Your assignment: Strip out the pictures and transcribe the records that follow exactly.

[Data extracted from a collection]
· · · ·

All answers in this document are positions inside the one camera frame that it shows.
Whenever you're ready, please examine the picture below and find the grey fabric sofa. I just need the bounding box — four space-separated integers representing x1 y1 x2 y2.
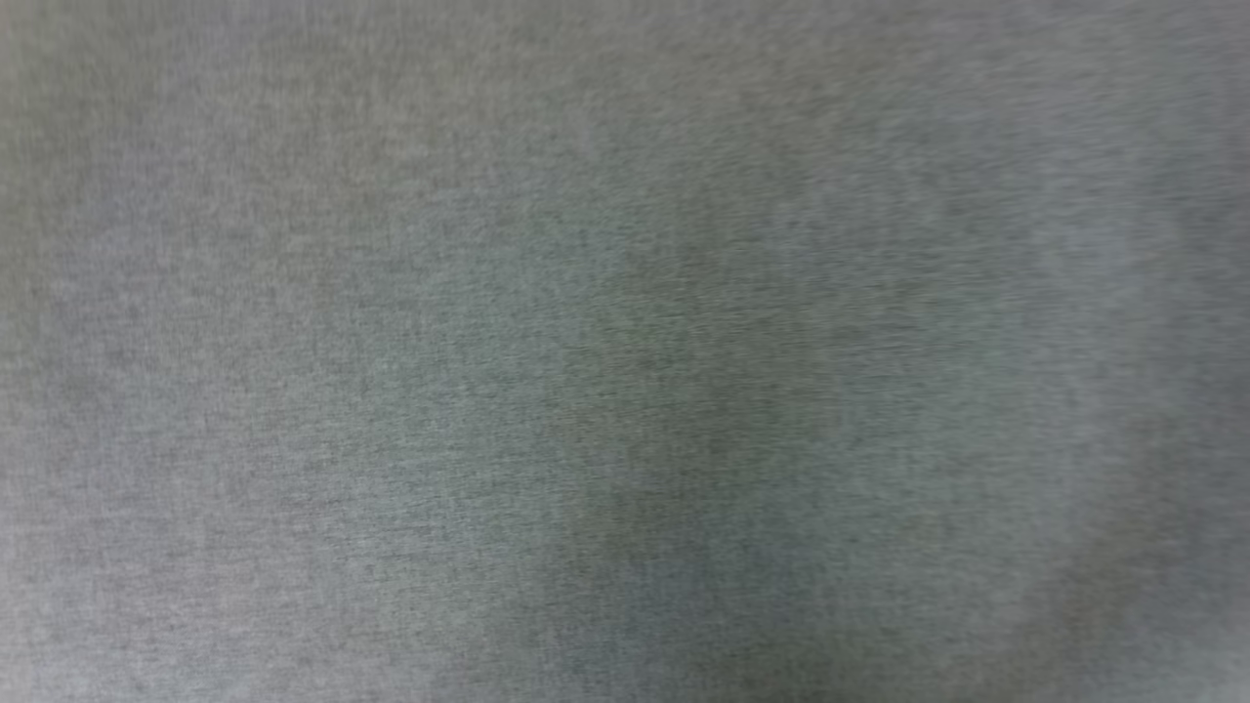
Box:
0 0 1250 703

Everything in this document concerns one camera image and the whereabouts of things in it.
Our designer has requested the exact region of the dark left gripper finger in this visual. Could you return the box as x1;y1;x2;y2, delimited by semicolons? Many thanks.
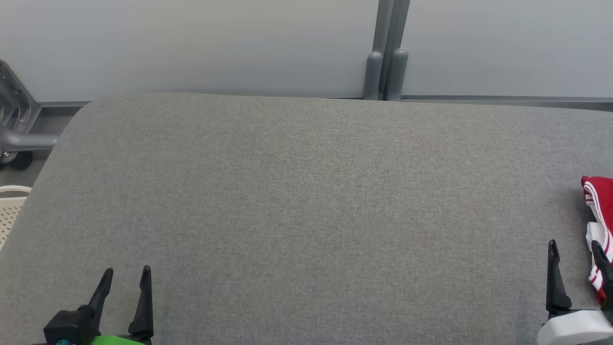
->
128;265;154;339
87;268;114;332

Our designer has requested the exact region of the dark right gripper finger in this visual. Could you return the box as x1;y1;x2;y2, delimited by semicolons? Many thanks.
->
546;239;573;315
590;240;613;313

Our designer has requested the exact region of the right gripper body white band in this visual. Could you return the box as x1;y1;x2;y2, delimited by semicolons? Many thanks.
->
536;307;613;345

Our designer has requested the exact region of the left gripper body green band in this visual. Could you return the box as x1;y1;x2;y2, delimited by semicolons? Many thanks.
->
89;331;153;345

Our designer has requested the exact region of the red white basketball jersey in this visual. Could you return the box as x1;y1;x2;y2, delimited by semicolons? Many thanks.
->
580;175;613;304

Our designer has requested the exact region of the cream perforated laundry basket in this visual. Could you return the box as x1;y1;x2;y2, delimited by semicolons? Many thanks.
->
0;185;32;251

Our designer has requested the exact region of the grey metal cart frame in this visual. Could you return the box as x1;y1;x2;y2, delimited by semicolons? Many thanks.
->
0;59;61;171

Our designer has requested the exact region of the grey partition post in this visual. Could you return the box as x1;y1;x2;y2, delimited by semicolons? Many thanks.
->
362;0;395;101
385;0;411;102

· · · ·

Solution for this task:
All answers in this document are positions inside the one camera frame that it shows.
Whenever you're ready, please examine the picture below and find the grey fabric sofa. I just need the bounding box — four space-separated integers representing x1 y1 x2 y2.
Box:
0 0 1250 703

Everything in this document concerns one camera image and the whereabouts of things in it.
Our designer has requested the exact region of the dark left gripper finger in this visual. Could you return the box as x1;y1;x2;y2, delimited by semicolons? Many thanks.
->
128;265;154;339
87;268;114;332

Our designer has requested the exact region of the dark right gripper finger in this visual. Could you return the box as x1;y1;x2;y2, delimited by semicolons? Many thanks.
->
546;239;573;315
590;240;613;313

Our designer has requested the exact region of the right gripper body white band in this visual. Could you return the box as x1;y1;x2;y2, delimited by semicolons? Many thanks.
->
536;307;613;345

Our designer has requested the exact region of the left gripper body green band in this visual. Could you return the box as x1;y1;x2;y2, delimited by semicolons? Many thanks.
->
89;331;153;345

Our designer has requested the exact region of the red white basketball jersey in this visual. Could you return the box as x1;y1;x2;y2, delimited by semicolons? Many thanks.
->
580;175;613;304

Our designer has requested the exact region of the cream perforated laundry basket in this visual. Could you return the box as x1;y1;x2;y2, delimited by semicolons? Many thanks.
->
0;185;32;251

Our designer has requested the exact region of the grey metal cart frame in this visual. Could you return the box as x1;y1;x2;y2, delimited by semicolons? Many thanks.
->
0;59;61;171

Our designer has requested the exact region of the grey partition post in this visual. Could you return the box as x1;y1;x2;y2, delimited by semicolons? Many thanks.
->
362;0;395;101
385;0;411;102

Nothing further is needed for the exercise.